I suppose almost all use cases can be distilled down to these 3 questions:

1) Digital signing - has anyone tried any apps like docusign or signable yet?
2) Sketching - has anyone tried to any sort of sketching / drawing / doodling on the duo?
3) Note taking / minute taking - how responsive + accurate is the converstion from hand written notes to typed text in one note?

Expanding on 3 - Mind mapping / flow chart design / creation - any issues in adding a shape, hand writing into the shape (not sure if shape conversion has been added to one note yet), written info turned into typed text?

I'm using the Duo as a digital moleskin using a two page per day planner template in OneNote
 
I am using the Duo and am looking to retire in 6 months. I wanted a device in which I only need one device. When I looked around I have the S20 plus 56, which cost $1,000 and then I was looking at the tabs7 which would be around$800. A total for 1,800. Going the apple route would end up in the same area. This does not the covers, keyboards,etc..

The duo has hit the spot for me. In the morning I use the duo in phone mode and read my emails and messages. I then open it up in tablet mode to check the news, sports, and etc. During breakfast I will chck out some facebook videos in the tent mode.

I use a app called Olive Tree bible study. This app is great as the right side has the bible and the left has the commentary or other biblical reference I would like to display.

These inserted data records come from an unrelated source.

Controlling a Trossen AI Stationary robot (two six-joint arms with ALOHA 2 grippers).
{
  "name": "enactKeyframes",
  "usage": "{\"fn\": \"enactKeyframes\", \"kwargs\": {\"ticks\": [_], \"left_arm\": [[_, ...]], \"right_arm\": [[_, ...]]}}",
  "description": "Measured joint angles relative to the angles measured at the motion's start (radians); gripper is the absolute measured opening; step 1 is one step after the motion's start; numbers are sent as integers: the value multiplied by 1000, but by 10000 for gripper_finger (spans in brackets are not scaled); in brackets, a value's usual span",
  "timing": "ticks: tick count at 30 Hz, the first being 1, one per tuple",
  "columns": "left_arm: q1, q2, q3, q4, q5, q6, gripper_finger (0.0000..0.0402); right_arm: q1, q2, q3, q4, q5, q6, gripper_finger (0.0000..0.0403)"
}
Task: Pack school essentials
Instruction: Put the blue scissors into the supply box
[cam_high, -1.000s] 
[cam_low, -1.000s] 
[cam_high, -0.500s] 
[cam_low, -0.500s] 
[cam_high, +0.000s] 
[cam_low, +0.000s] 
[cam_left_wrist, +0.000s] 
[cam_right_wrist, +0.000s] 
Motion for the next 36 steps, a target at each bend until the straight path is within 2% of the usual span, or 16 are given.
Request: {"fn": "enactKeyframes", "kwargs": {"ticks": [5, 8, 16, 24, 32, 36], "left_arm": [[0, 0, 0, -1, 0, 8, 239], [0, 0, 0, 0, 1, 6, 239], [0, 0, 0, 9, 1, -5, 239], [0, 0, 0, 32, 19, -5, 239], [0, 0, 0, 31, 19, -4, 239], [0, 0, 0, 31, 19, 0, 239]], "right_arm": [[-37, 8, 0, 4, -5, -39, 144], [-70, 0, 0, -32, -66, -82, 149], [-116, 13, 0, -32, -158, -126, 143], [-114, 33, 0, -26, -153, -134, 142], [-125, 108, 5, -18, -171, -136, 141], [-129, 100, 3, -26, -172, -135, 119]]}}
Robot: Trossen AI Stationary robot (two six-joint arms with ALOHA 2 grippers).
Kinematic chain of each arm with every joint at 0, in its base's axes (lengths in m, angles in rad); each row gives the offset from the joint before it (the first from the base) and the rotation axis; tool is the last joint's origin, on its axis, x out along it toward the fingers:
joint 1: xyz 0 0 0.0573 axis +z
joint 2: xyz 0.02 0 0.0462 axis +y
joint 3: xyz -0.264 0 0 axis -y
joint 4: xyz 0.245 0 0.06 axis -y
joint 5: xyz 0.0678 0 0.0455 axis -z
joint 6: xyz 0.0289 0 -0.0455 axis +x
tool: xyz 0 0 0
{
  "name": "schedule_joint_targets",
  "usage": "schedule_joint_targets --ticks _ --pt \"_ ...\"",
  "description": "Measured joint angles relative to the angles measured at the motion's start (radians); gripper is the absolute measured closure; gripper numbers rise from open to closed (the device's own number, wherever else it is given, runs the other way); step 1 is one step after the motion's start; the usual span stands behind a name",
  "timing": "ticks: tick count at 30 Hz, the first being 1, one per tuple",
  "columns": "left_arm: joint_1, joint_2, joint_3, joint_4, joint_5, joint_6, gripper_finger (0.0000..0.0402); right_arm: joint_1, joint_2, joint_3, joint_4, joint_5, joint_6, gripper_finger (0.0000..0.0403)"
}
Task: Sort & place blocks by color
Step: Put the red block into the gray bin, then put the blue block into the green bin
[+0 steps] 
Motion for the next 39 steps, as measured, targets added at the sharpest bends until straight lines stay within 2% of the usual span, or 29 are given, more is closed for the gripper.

The Kindle app is also fantastic. With the 2-page reading format, it gives it a much better feel and read than the traditional Kindle(which reminds me to sell my Kindle Oasis).

After breakfast, I will jump on the to Xbox game pass beta and play some Gears 5.

I have set up a "group" in which the blood pressure and blood glucose apps both open so I can record the data at one time.
I have set up a "group" for the Peloton website and S Health, so I can see the details of the rides reports from my watch in the S Health.

The Duo is a fantastic device from a hardware and design perspective. In regards to bugs and such, these will be fixed through time

One thing I am enjoying is not jumping like a Pavlov dog every time I see a notification pop up on my screen. I feel like I am in more control of my time.

I think we all have become dependent upon these phones. Hate going to dinner and seeing families at tables where there is no conversation as they all have there phones out.

And one last point, I normally get the high-end phones. In all the years I have never really taken any photos of significance. The only time I have used a camera on a phone was when my wife and I went to Israel and Jordan for our 30th Anniversary. While the pictures were decent, I would have much rather had a dedicate camera for such an event.
 
One thing I am enjoying is not jumping like a Pavlov dog every time I see a notification pop up on my screen. I feel like I am in more control of my time.

This! As I use my Duo more, I find this comment to be one of the best advantages of the Duo. I thought for sure that I would hate not having a screen for notifications but I'm finding that I really like the feeling of not having to constantly look at my phone. I actually love unfolding it when I want to vs having the phone tell me when to open it.
 
This! As I use my Duo more, I find this comment to be one of the best advantages of the Duo. I thought for sure that I would hate not having a screen for notifications but I'm finding that I really like the feeling of not having to constantly look at my phone. I actually love unfolding it when I want to vs having the phone tell me when to open it.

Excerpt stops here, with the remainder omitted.